January 4, 2021
Shortly after the Christmas season began, McDonald’s USA made a delivery across the country in the form of the McRib sandwich, which according to a McDonald’s press release is “seasoned boneless pork slathered in smoky, tangy barbecue sauce, topped with slivered onions and tart pickles.”
If not for the ingenuity of a University of Nebraska-Lincoln distinguished professor emeritus of animal science and food science and technology, the sandwich craze may not have had any form at all.

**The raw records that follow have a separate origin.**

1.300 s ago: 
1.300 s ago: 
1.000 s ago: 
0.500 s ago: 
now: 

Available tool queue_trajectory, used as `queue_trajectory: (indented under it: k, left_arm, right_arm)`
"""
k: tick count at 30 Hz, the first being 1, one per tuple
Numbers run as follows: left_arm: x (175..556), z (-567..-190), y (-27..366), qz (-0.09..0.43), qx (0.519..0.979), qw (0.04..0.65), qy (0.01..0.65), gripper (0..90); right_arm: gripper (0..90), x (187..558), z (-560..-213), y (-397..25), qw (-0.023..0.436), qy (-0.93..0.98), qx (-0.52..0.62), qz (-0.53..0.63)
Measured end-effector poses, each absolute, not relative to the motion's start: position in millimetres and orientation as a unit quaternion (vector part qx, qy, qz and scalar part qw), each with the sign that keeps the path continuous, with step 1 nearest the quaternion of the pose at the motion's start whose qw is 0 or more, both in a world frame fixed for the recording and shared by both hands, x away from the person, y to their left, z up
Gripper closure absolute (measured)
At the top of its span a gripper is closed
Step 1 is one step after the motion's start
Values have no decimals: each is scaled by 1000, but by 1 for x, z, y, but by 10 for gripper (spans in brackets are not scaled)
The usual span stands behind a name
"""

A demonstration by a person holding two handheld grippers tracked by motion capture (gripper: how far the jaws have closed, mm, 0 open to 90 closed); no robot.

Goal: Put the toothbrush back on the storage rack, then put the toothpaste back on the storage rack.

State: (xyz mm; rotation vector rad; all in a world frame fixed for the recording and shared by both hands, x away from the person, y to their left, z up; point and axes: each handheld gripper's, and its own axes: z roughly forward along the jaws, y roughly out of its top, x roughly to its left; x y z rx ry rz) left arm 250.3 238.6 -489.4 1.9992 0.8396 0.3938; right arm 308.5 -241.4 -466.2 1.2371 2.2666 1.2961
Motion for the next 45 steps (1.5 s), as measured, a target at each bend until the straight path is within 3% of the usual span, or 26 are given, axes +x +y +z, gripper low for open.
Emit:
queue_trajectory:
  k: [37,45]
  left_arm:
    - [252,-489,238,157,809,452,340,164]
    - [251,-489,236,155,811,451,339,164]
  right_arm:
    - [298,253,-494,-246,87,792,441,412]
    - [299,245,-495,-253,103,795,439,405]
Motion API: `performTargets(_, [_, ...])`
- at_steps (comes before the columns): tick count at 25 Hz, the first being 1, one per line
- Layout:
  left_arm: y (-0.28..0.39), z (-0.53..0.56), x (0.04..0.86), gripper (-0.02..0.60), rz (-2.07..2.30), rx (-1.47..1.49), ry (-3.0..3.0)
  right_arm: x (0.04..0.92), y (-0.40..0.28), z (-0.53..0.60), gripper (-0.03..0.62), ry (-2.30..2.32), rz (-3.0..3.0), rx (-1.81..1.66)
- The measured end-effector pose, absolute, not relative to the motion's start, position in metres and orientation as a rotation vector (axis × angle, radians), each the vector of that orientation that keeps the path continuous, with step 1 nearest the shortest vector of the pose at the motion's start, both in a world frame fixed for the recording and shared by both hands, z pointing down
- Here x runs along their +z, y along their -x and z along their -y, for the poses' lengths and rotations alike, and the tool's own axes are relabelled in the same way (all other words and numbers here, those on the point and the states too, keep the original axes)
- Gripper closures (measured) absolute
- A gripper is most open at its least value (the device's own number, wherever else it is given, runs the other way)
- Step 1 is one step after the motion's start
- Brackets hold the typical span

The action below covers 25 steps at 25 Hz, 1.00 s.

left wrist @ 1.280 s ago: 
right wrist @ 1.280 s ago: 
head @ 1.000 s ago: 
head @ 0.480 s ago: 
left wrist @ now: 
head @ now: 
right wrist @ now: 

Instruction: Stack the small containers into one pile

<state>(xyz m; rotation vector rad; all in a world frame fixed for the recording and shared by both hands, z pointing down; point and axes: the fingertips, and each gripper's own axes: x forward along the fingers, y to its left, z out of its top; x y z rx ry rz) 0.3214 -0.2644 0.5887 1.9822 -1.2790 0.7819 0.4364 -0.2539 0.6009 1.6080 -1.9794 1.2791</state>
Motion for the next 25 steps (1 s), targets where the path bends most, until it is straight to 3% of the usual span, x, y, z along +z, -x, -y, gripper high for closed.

Among many other accomplishments during his four-decade career at UNL, Roger Mandigo pioneered the process allowing processors to form meat products into pretty much whatever shape they wish for their intended market. Mandigo joined UNL as an assistant professor in 1966, was promoted to professor in 1974 and retired in 2011.
“What we developed was a process," Mandigo says. "We take some muscle, get it to a very cold temperature, put it through a machine that changes it into very small particles, so it almost looks like ground meat — it could be ground meat, in fact."
To that, the UNL team added salt, sodium phosphate, water and a seasoning blend. Mandigo says that salt solubilizes the protein binding the product together, and the sodium phosphate stabilizes the moisture in the product to “allow me to keep the product very juicy.”
Project takes shape
Mandigo’s research originally was a project funded by the National Pork Producers Council, and his team presented the initial finished product — appropriately — in the shape of a pork chop. “But we’ve got 20 or so other shapes that we could put it in,” he says. “We just use a mechanical press to shape it. So, you could have almost any shape you want.”
The finished product that was presented to McDonald’s when the fast-food giant showed interest was in the shape of the state of Nebraska.
In addition to shapes of the end product being only limited by the imagination, Mandigo also says most any kind of meat can be used, but most of his team’s work was with beef, pork, lamb, chicken and turkey, “but beef and pork are obviously the most popular ones.”
“Lamb tastes great," he says. "Chicken and turkey work, and they’re pretty tasty too, but it’s easier and cheaper to just eat the chicken and turkey the way they come to you right now in the store."
Gary Sullivan, UNL Meat Science associate professor, says, “The technology that Roger is talking about in many ways is the same as used for the chicken that is in the chicken nuggets or chicken patties. It goes through a very similar process, being restructured, as what the McRib does.”
Honors come with research
McDonald’s is not the only institution to take note of Mandigo’s work, as he was the 2000 recipient of the R.C. Pollock Award from the American Meat Science Association, was inducted into the Meat Industry Hall of Fame in 2010 and the Nebraska Hall of Agricultural Achievement in 2012.
Accolades were not the reason that Mandigo got into his profession. “First of all, I was a classroom teacher. I did research on meat processing,” he says. “My goal was to teach in the classroom and carry on some research.”
Sullivan adds, “I would also say [Roger] was very impactful in training graduate students. And when you do research, maybe as important as the research outcome is the students who are trained through that process. Many of Roger’s former students are leaders in the industry.” Sullivan adds that Mandigo advised 76 graduate students in his career.
The McRib was relaunched in early December for a limited time, the first time that it’s gone nationwide since 2012. The sandwich made its national debut in McDonald’s restaurants in 1982.